## WORK ORDER
Write out the opening lines of the data word for word, up to and including the line with "task: segment the light blue bowl", and leave every picture and every later line out.

━━━ LISTED RECORDS

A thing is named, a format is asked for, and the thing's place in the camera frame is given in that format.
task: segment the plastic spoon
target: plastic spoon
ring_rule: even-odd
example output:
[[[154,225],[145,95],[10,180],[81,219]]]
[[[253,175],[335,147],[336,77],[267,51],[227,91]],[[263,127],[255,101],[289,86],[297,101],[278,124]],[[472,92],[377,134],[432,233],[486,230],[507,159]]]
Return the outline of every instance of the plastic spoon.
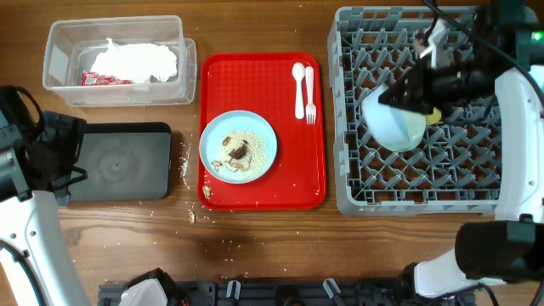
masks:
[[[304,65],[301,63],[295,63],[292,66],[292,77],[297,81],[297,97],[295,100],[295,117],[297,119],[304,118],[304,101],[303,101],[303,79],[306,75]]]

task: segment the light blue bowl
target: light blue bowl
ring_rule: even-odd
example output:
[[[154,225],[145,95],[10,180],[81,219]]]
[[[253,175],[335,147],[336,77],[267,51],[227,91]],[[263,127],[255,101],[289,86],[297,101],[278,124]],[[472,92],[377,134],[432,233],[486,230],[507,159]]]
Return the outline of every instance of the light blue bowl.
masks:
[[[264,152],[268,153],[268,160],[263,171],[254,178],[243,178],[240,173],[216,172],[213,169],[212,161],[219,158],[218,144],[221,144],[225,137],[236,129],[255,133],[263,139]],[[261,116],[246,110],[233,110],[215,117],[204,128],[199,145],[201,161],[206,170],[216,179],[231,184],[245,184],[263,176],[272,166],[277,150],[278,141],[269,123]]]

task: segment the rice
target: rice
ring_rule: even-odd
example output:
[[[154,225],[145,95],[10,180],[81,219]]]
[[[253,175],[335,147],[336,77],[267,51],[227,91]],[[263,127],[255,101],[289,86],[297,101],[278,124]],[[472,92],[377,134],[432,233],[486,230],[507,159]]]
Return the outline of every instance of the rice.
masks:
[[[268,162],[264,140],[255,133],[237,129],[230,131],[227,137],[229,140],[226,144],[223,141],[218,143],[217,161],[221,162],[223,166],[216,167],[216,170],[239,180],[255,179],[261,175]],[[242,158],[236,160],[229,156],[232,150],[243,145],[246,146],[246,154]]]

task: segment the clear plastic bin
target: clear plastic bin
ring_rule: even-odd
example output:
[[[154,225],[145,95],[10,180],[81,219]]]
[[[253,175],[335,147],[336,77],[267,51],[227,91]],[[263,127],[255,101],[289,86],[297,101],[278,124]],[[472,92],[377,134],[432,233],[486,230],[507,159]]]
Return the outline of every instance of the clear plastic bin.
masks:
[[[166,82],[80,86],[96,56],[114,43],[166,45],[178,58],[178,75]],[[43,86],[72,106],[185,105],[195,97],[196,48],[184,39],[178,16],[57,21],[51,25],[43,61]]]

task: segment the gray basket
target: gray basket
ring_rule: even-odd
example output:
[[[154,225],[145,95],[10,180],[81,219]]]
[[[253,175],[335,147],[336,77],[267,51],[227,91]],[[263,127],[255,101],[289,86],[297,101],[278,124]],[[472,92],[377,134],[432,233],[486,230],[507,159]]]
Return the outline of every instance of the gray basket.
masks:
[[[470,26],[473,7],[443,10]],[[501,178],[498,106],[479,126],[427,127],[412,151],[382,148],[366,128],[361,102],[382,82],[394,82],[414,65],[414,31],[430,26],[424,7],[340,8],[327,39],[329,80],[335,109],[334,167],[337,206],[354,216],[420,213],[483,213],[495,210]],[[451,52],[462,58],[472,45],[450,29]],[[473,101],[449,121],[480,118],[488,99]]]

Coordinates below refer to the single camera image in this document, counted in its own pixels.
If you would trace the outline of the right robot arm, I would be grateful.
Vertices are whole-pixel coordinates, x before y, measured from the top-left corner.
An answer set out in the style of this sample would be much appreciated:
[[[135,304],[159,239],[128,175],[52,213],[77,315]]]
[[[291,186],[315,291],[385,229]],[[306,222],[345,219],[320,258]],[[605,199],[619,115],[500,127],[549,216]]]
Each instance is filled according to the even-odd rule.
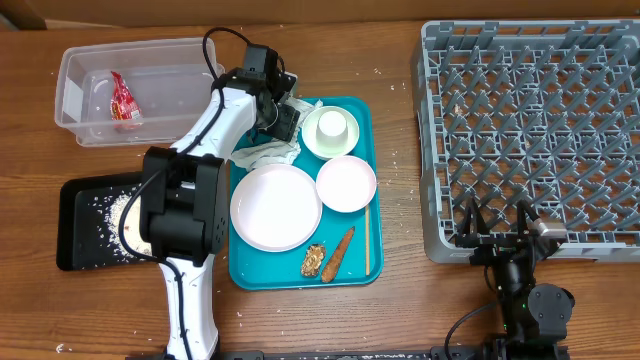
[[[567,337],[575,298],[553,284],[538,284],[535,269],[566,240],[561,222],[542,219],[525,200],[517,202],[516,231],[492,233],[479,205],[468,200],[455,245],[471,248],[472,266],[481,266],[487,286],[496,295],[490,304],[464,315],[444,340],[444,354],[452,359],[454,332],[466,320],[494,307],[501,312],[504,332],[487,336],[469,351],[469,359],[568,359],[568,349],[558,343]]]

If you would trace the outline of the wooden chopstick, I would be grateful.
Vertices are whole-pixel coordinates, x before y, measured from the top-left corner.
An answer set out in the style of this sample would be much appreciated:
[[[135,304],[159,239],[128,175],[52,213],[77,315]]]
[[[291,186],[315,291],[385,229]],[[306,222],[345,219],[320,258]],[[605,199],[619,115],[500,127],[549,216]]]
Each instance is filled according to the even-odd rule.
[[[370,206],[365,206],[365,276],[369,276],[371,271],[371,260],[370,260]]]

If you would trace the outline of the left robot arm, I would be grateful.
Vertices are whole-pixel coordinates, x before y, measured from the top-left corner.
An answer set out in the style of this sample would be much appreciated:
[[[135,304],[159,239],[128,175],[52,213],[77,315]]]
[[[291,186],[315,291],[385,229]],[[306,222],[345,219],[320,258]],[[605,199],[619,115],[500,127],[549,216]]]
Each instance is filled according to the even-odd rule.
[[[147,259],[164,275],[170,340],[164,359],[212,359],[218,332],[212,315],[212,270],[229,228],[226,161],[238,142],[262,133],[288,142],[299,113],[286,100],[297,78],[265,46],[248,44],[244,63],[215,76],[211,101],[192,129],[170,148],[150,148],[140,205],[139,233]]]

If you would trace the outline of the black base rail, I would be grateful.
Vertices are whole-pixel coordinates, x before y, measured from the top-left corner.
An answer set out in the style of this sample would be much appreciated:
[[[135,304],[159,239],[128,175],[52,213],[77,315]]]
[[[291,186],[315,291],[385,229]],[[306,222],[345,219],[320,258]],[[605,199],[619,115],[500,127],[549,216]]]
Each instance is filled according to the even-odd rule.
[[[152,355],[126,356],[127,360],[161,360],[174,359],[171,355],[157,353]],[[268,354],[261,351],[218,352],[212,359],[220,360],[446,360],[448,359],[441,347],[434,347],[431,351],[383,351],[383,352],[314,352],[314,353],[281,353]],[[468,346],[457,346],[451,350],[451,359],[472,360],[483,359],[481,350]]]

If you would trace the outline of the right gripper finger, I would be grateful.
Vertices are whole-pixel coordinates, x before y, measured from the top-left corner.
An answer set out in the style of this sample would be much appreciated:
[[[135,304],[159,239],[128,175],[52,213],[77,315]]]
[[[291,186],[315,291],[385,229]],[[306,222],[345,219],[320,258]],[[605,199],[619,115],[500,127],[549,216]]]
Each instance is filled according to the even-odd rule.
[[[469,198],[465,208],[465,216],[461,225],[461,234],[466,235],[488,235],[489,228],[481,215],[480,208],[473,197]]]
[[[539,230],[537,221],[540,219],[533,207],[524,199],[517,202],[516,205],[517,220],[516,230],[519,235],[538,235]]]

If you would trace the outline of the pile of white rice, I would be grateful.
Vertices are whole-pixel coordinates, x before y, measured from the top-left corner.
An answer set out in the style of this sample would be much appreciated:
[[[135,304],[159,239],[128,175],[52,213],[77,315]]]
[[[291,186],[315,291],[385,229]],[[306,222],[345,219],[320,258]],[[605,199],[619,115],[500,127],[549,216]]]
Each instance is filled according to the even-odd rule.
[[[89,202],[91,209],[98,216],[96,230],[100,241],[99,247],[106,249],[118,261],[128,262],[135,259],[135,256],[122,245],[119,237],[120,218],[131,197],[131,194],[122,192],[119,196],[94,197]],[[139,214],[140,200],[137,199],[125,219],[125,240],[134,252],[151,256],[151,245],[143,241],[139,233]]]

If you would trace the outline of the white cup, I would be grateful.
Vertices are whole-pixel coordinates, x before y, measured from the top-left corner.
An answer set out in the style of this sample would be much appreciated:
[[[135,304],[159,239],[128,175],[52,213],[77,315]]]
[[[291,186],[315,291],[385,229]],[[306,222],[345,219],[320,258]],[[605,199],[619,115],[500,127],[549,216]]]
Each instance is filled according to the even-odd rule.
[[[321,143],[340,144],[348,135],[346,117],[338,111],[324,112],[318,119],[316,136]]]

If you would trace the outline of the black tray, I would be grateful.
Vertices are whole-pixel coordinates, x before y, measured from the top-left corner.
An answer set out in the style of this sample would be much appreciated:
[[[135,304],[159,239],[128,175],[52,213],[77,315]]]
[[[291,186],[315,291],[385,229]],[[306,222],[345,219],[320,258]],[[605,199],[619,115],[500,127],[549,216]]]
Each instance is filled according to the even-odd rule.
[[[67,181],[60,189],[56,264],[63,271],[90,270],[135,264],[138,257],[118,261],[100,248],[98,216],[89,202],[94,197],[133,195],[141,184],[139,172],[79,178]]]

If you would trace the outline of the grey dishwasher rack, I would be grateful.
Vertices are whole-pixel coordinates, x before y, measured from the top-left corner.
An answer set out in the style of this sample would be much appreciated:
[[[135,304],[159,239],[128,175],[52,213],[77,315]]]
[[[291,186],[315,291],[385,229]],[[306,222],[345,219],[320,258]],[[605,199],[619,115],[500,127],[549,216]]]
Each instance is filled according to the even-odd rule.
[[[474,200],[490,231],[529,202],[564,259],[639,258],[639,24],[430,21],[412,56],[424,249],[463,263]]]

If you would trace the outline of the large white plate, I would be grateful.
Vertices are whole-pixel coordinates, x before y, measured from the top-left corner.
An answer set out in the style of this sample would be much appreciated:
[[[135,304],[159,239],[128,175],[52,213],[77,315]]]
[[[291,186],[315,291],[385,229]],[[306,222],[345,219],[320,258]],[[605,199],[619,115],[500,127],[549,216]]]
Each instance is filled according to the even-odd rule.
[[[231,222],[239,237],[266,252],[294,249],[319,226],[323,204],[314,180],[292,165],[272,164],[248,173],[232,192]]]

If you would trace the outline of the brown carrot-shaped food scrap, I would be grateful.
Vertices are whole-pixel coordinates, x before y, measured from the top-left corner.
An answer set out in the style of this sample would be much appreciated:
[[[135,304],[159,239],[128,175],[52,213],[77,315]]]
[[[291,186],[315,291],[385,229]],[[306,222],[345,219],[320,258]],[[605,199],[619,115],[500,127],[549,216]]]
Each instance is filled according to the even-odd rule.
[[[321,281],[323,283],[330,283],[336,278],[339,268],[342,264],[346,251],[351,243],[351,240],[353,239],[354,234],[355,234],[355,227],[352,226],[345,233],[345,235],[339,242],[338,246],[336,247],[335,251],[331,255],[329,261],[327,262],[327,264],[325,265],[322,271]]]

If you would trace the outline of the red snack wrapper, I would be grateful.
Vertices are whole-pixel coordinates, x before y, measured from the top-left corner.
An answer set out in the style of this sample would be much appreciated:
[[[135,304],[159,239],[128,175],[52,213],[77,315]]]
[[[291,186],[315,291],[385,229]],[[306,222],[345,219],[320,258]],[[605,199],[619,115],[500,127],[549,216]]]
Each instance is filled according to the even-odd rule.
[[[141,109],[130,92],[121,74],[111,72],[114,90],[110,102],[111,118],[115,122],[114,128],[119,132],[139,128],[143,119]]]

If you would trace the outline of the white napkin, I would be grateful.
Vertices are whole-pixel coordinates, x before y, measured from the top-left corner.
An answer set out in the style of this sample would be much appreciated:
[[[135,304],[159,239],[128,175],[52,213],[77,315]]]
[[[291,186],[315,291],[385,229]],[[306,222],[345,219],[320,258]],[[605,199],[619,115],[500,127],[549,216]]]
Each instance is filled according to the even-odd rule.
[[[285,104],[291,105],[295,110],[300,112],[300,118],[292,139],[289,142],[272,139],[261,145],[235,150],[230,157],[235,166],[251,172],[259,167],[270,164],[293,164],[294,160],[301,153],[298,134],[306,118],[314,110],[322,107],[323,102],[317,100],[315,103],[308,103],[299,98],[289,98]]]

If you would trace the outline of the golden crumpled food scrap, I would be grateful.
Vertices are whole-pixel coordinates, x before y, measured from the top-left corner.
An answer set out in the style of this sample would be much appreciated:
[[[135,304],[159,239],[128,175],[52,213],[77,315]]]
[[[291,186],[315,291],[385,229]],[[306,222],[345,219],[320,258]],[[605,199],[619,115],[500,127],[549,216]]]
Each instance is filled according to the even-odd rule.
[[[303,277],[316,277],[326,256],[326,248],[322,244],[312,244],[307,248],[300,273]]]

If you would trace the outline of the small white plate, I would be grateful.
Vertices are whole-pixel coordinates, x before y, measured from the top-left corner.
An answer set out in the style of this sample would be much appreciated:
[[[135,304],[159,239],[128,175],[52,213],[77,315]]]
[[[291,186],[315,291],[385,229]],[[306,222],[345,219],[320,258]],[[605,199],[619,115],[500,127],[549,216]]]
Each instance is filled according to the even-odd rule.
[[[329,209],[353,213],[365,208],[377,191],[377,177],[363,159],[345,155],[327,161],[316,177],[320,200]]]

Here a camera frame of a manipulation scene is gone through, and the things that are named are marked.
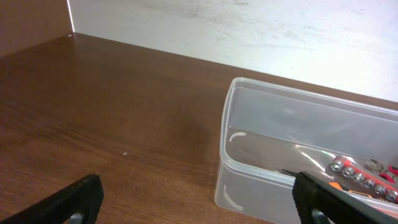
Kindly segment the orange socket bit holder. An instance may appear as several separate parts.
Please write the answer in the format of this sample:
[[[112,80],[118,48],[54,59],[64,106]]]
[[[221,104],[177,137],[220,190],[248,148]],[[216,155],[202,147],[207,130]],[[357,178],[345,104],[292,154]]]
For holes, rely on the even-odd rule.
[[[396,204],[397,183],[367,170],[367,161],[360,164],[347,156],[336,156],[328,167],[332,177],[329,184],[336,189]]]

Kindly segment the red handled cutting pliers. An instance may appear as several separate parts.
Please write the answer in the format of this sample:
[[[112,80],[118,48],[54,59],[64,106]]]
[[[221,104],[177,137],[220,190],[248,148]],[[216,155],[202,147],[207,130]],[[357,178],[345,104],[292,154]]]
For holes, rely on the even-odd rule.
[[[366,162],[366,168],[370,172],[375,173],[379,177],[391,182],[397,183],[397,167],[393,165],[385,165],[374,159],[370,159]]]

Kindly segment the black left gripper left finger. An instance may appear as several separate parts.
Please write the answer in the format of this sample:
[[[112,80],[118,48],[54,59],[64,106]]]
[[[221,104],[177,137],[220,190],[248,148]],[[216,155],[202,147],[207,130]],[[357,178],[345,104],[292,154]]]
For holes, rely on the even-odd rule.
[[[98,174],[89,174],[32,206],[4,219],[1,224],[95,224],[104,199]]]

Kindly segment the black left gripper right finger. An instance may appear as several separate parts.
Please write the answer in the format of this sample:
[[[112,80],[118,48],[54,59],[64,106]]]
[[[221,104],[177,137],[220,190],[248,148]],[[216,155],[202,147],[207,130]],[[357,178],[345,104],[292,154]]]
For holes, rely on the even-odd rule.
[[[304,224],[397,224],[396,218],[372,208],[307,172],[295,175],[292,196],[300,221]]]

━━━━━━

## ANSWER TO THE PROBLEM
A thing is named, a format is asked for, and the thing's place in the camera frame is given in that format.
task: segment the plastic spoon
target: plastic spoon
ring_rule: even-odd
example output:
[[[154,225],[145,95],[10,180],[81,219]]]
[[[253,175],[335,147],[336,77],[267,51],[227,91]],[[263,127],[255,101],[289,86],[297,101],[278,124]],[[472,92],[377,134],[432,233],[486,230],[507,159]]]
Return the outline of every instance of the plastic spoon.
masks:
[[[304,65],[301,63],[295,63],[292,66],[292,77],[297,81],[297,97],[295,100],[295,117],[297,119],[304,118],[304,101],[303,101],[303,79],[306,75]]]

task: segment the light blue bowl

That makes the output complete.